Larger root causes include weakened families and political alienation that result in fewer economic opportunities here in the United States. The federal government should invest in efforts to lessen the impact of both of these causes.

The family structure has been weakened in the Somali community by two main factors. A language gap between parents and their teenage kids has emerged. The parents have been slow to learn English, and the young people do not learn Somali. The two simply do not communicate. Consequently, the parents cling to hope of returning to Somalia, and the young people continue to search for belonging. Investing in an intergenerational dialogue will lead to a better return for taxpayers.
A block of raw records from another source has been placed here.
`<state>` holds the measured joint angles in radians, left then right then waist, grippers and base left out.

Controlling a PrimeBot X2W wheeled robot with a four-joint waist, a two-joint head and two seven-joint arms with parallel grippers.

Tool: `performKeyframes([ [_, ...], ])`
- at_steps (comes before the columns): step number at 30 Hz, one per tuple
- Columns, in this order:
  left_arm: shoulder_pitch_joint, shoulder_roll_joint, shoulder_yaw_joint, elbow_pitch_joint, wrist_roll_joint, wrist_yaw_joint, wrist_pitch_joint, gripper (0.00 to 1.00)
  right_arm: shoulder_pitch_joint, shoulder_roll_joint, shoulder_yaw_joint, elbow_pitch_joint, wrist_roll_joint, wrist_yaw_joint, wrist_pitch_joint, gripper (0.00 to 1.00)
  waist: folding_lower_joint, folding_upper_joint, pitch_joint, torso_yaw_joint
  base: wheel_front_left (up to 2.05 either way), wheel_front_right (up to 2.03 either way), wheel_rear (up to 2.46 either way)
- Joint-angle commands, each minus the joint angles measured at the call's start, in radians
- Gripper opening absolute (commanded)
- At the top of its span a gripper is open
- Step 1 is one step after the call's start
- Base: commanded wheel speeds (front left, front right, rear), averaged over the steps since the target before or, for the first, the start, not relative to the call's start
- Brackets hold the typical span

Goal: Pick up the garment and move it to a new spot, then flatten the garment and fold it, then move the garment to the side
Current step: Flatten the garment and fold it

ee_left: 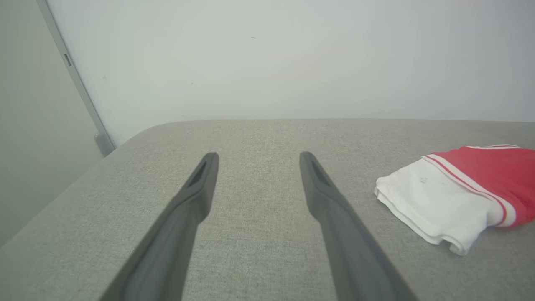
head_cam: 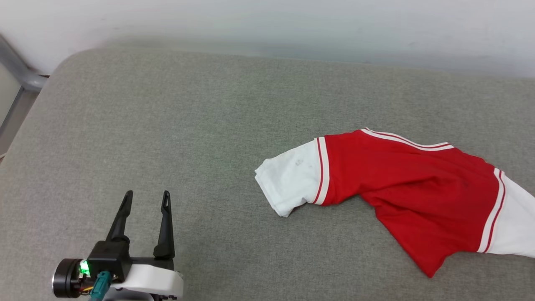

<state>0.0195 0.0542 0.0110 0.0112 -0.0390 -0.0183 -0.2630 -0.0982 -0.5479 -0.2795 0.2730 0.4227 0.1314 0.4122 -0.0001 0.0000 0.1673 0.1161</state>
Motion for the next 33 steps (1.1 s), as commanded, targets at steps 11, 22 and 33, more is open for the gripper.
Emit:
performKeyframes([
  [11, -0.169, 0.106, -0.004, 0.044, -0.019, -0.092, -0.003, 1.00, -0.012, 0.306, -0.011, -0.226, -0.254, -0.001, -0.466, 1.00, 0.0001, 0.0000, -0.031, -0.049, 0.00, 0.00, 0.00],
  [22, -0.506, 0.363, -0.338, 0.151, -0.372, -0.111, 0.258, 1.00, 0.013, 0.380, 0.085, -0.297, -0.322, -0.001, -0.488, 1.00, 0.0001, 0.0000, 0.023, -0.094, 0.00, 0.00, 0.00],
  [33, -0.754, 0.523, -0.657, 0.175, -0.698, -0.111, 0.719, 1.00, -0.034, 0.410, 0.118, -0.310, -0.364, -0.001, -0.505, 1.00, 0.0001, 0.0000, 0.094, -0.149, 0.00, 0.00, 0.00],
])
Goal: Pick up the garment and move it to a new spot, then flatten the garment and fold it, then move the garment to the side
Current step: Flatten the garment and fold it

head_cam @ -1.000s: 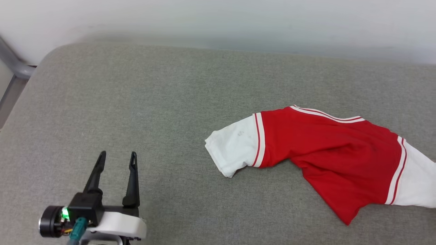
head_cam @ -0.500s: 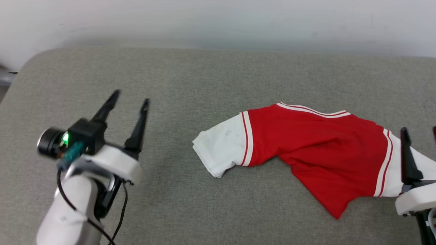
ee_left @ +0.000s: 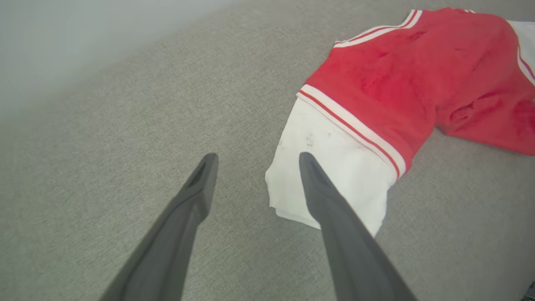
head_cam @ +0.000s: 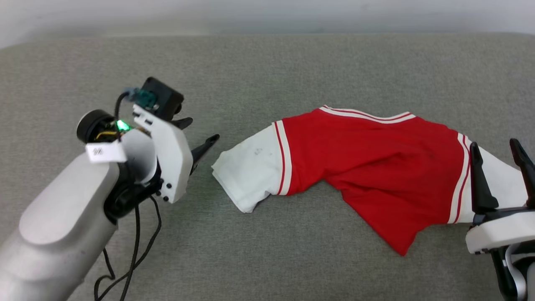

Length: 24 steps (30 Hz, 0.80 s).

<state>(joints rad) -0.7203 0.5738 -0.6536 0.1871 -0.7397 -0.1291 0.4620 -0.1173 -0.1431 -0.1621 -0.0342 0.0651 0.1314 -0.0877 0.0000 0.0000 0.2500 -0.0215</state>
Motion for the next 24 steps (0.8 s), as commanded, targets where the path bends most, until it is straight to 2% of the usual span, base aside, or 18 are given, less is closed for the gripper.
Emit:
performKeyframes([
  [1, -0.036, 0.009, -0.021, 0.005, -0.017, 0.000, 0.029, 1.00, -0.021, 0.006, 0.003, -0.001, -0.008, -0.001, -0.007, 1.00, 0.0000, 0.0000, 0.020, -0.017, 0.00, 0.00, 0.00],
  [5, -0.110, 0.024, -0.136, 0.044, -0.069, 0.000, 0.133, 1.00, -0.049, 0.014, 0.009, 0.004, -0.017, -0.001, -0.012, 1.00, 0.0000, 0.0000, 0.054, -0.041, 0.00, 0.00, 0.00],
  [9, -0.169, 0.036, -0.247, 0.093, -0.099, 0.000, 0.195, 1.00, -0.076, 0.019, 0.015, 0.013, -0.025, -0.001, -0.019, 1.00, 0.0000, 0.0000, 0.085, -0.065, 0.00, 0.00, 0.00],
  [16, -0.202, 0.066, -0.445, 0.172, -0.130, -0.001, 0.245, 1.00, -0.101, 0.026, 0.024, 0.031, -0.031, -0.001, -0.033, 1.00, 0.0000, 0.0000, 0.109, -0.094, 0.00, 0.00, 0.00],
  [21, -0.203, 0.071, -0.529, 0.207, -0.175, -0.001, 0.200, 1.00, -0.109, 0.027, 0.025, 0.039, -0.036, -0.001, -0.037, 1.00, 0.0000, 0.0000, 0.112, -0.098, 0.00, 0.00, 0.00],
  [22, -0.210, 0.069, -0.543, 0.219, -0.172, -0.001, 0.180, 0.15, -0.108, 0.027, 0.028, 0.042, -0.036, -0.001, -0.037, 1.00, 0.0000, 0.0000, 0.110, -0.097, 0.00, 0.00, 0.00],
  [23, -0.216, 0.065, -0.556, 0.230, -0.169, -0.001, 0.160, 0.00, -0.107, 0.026, 0.029, 0.045, -0.038, -0.001, -0.036, 1.00, 0.0000, 0.0000, 0.107, -0.094, 0.00, 0.00, 0.00],
  [24, -0.219, 0.061, -0.564, 0.239, -0.175, -0.001, 0.139, 0.00, -0.106, 0.024, 0.030, 0.046, -0.039, -0.001, -0.035, 1.00, 0.0000, 0.0000, 0.104, -0.092, 0.00, 0.00, 0.00],
])
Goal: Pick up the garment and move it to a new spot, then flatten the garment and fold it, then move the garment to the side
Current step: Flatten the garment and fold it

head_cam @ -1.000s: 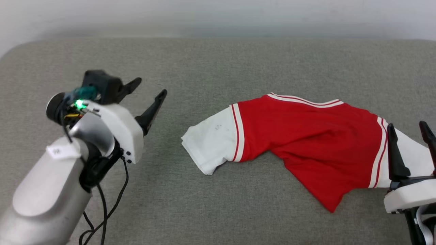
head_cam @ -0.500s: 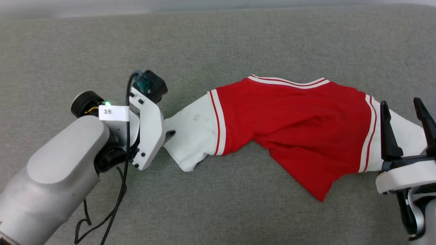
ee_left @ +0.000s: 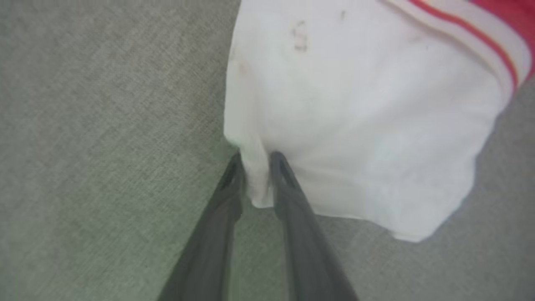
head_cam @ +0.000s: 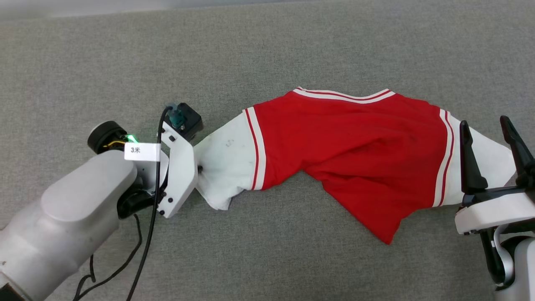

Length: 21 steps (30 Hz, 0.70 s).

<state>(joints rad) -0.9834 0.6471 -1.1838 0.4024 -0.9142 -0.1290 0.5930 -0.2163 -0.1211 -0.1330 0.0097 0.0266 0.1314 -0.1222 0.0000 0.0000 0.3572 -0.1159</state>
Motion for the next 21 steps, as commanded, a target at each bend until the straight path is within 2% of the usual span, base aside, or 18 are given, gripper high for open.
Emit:
performKeyframes([
  [1, 0.039, -0.016, -0.035, 0.032, -0.013, -0.001, -0.019, 0.00, -0.006, 0.001, 0.003, 0.004, -0.001, -0.001, 0.002, 1.00, 0.0000, 0.0000, -0.007, 0.005, 0.00, 0.00, 0.00],
  [10, -0.037, -0.002, -0.012, 0.086, -0.027, 0.001, -0.277, 0.00, 0.034, -0.032, -0.015, 0.011, 0.015, -0.001, 0.025, 1.00, 0.0000, 0.0000, -0.077, 0.042, 0.00, 0.00, 0.00],
  [13, -0.047, 0.026, 0.005, 0.099, -0.017, 0.001, -0.335, 0.00, 0.045, -0.053, -0.032, 0.010, 0.028, -0.001, 0.041, 1.00, 0.0000, 0.0000, -0.102, 0.056, 0.00, 0.00, 0.00],
  [21, -0.053, 0.093, 0.055, 0.072, -0.019, 0.033, -0.422, 0.00, -0.035, -0.169, -0.052, 0.006, 0.080, -0.001, 0.113, 1.00, 0.0000, 0.0000, -0.124, 0.079, 0.00, 0.00, 0.00],
])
Another factor that has weakened the family structure is a high rate of divorce. The majority of dissolved unions are made in America, but they are contracted in subculture and often insulated from the legal process, which makes the dissolution of marriages cumbersome to track. This also further complicates the role of fathers in the lives of their children. Fathers often disappear from sight. Some return to Somalia believing a child on American soil is saved. An education campaign debunking this myth will go a long way.

Somalis in Minnesota continue to look to Somalia for political engagement. This attitude is encouraged by American politicians for political expediency. For instance, politicians campaigning in Somali neighborhoods appeal for votes by invoking current events in Somalia rather than in Minnesota. This type of politics hinders the community’s ability to form strong political bonds with America.

Additional revenue for institutions providing civic education that includes American politics will be well-spent. An educated populace will differentiate a mature civic leader from a charlatan. Also, participation in local politics will form the foundation for better economic opportunities that lead to the potential realization of the American dream.

The federal government will get the biggest bang for its buck by investing in these areas. It will also be a tangible outcome that the government can point to, demonstrating that it can get things right.